Task description
Here are some records; copy every line that holds the word "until".

Dataset content
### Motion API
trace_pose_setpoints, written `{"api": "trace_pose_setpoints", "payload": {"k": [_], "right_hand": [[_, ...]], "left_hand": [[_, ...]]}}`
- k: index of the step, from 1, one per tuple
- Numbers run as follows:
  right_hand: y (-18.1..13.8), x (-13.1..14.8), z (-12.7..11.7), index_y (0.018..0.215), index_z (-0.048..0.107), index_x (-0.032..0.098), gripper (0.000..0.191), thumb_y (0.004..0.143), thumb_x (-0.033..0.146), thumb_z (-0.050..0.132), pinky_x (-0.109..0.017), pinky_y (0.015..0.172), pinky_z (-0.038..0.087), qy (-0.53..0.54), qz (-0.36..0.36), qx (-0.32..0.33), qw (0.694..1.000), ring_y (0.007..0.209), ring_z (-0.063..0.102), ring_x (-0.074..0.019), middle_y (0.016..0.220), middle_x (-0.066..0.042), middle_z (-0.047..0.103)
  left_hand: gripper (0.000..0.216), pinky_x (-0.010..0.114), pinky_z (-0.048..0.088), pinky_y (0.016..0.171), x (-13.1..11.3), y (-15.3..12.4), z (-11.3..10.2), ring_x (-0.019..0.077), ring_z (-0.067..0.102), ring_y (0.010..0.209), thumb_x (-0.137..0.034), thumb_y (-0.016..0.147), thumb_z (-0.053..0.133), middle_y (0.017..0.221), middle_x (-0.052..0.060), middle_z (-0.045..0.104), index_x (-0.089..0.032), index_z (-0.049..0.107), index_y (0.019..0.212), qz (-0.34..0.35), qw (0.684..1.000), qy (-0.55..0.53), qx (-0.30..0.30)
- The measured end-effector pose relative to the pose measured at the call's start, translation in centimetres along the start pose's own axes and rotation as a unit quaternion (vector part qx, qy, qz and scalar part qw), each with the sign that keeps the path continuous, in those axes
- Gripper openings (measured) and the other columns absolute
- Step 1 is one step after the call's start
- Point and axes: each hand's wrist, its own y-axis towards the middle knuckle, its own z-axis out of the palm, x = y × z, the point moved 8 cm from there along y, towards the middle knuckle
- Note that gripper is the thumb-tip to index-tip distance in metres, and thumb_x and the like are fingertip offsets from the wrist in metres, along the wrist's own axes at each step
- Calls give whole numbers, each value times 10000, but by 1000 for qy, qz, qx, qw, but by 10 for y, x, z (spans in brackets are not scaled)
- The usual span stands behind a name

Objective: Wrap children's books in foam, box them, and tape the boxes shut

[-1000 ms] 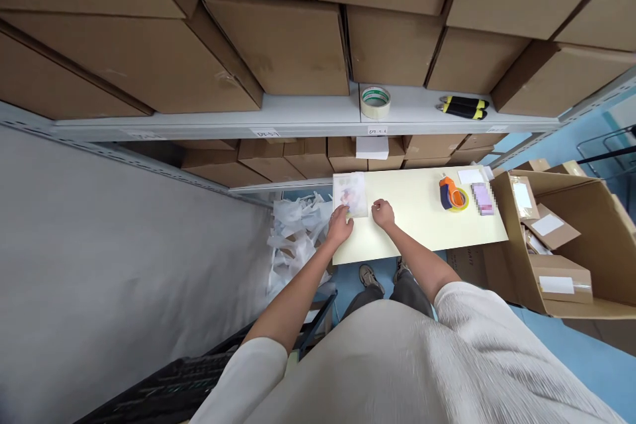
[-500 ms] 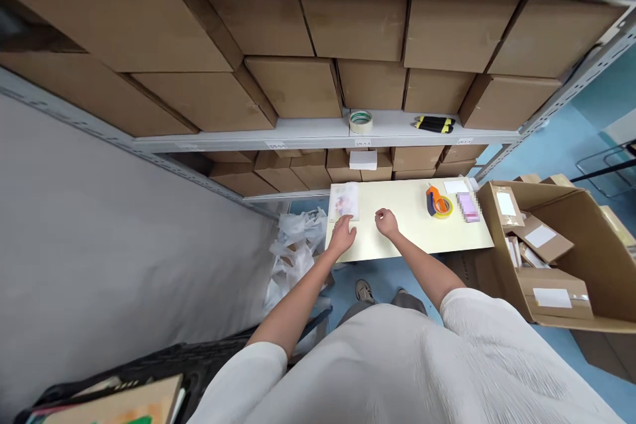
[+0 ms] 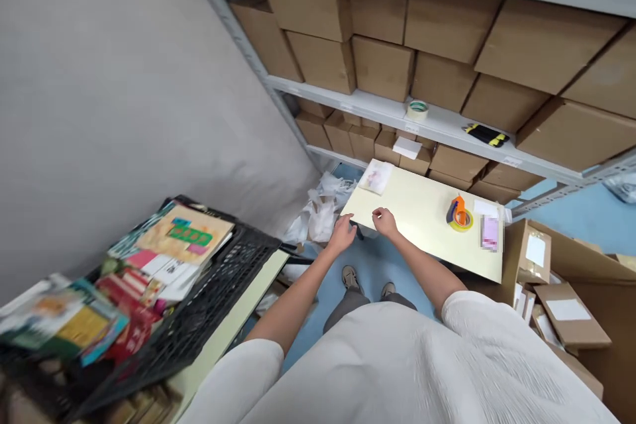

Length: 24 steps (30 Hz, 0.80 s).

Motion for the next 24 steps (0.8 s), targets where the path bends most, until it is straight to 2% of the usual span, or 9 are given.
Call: {"api": "trace_pose_setpoints", "payload": {"k": [7,13,18,24], "right_hand": [[-38,80,80,954,765,216,135,906,184,643,-316,935,560,-9,-101,103,990,922,722,-194,1033,-49,784],[-98,166,168,986,767,208,159,909,214,628,-334,923,566,15,-196,196,961,878,719,-197,1022,-56,784],[-176,235,253,1015,762,210,192,909,255,608,-341,931,571,41,-261,271,926,891,713,-197,1020,-45,786],[-298,305,361,999,762,207,188,910,265,606,-334,952,565,72,-309,323,892,946,720,-197,1045,-54,791]], "left_hand": [[496,498,433,1257,50,-93,-76,296,572,1449,-181,955,579,1491,159,634,-197,591,1451,-65,994,-14,-92],[504,485,436,1253,90,-189,-152,285,549,1469,-188,977,561,1523,146,620,-210,577,1480,-94,978,-16,-186],[507,478,424,1268,134,-285,-202,272,551,1464,-180,980,554,1522,127,624,-219,580,1484,-136,961,-17,-241],[475,452,440,1258,204,-421,-259,255,587,1417,-144,963,562,1468,116,651,-225,617,1427,-148,943,-7,-299]]}}
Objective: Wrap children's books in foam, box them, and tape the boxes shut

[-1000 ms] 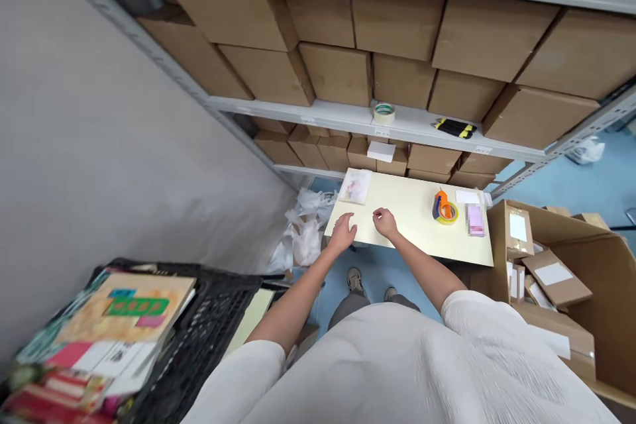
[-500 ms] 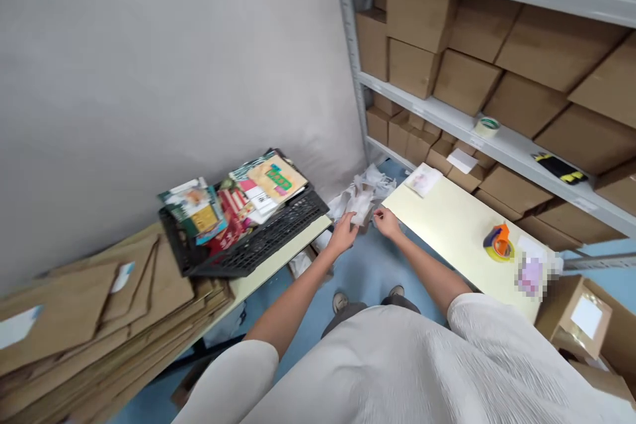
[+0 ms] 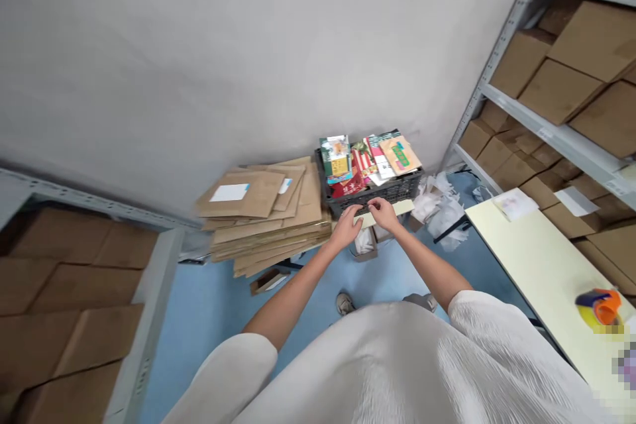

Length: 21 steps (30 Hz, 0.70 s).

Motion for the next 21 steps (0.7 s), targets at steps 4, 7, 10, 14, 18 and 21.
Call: {"api": "trace_pose_setpoints", "payload": {"k": [4,7,10,14,18,21], "right_hand": [[9,47,99,1007,762,204,190,914,266,608,-322,935,563,11,-16,33,999,923,717,-188,1028,-45,792],[15,73,158,1003,757,203,185,916,260,604,-309,916,564,12,-11,51,999,918,715,-183,1016,-38,792],[21,90,203,995,756,191,177,910,247,612,-304,906,564,9,-2,68,998,906,715,-182,1024,-46,795],[27,98,241,1003,771,186,179,915,223,620,-298,898,564,-16,15,87,996,893,722,-179,1048,-53,804],[31,100,264,1012,786,185,183,925,195,625,-303,947,565,-53,21,114,992,952,745,-188,1054,-57,816],[35,100,277,1037,791,170,197,920,171,632,-321,975,569,-84,25,131,988,1009,762,-210,1079,-80,824]], "left_hand": [[446,442,444,1257,69,-30,-79,246,590,1415,-145,973,551,1455,125,654,-212,615,1409,-20,1000,6,-12],[437,447,440,1260,113,-50,-128,247,585,1422,-152,981,548,1453,122,655,-219,617,1407,-49,999,15,-15],[434,442,441,1257,149,-68,-166,245,591,1412,-154,987,543,1447,118,656,-222,615,1409,-71,997,16,-26],[413,418,451,1245,184,-83,-198,242,591,1408,-159,995,529,1446,120,647,-216,616,1395,-78,996,14,-48],[396,432,468,1224,204,-87,-221,259,597,1389,-147,981,529,1404,120,666,-218,647,1352,-68,994,52,-69],[373,479,484,1194,213,-84,-234,295,617,1337,-126,958,529,1340,125,695,-223,698,1276,-75,987,121,-73]]}}
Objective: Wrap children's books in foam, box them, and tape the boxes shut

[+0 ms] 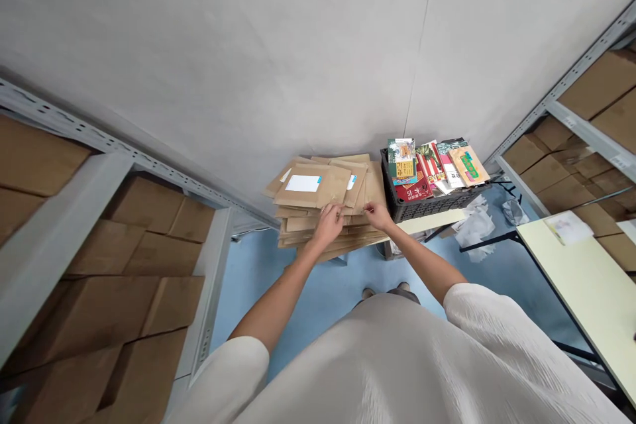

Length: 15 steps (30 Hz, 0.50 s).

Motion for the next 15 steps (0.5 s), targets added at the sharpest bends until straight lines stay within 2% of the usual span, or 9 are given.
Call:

Solution for this task
Motion for the next 24 steps (0.8 s), targets where the path bends most, until it is straight to 2% of the usual span, or 9 are given.
Motion for the next 15 steps (0.5 s), targets added at the sharpest bends until straight lines stay within 2% of the usual span, or 9 are given.

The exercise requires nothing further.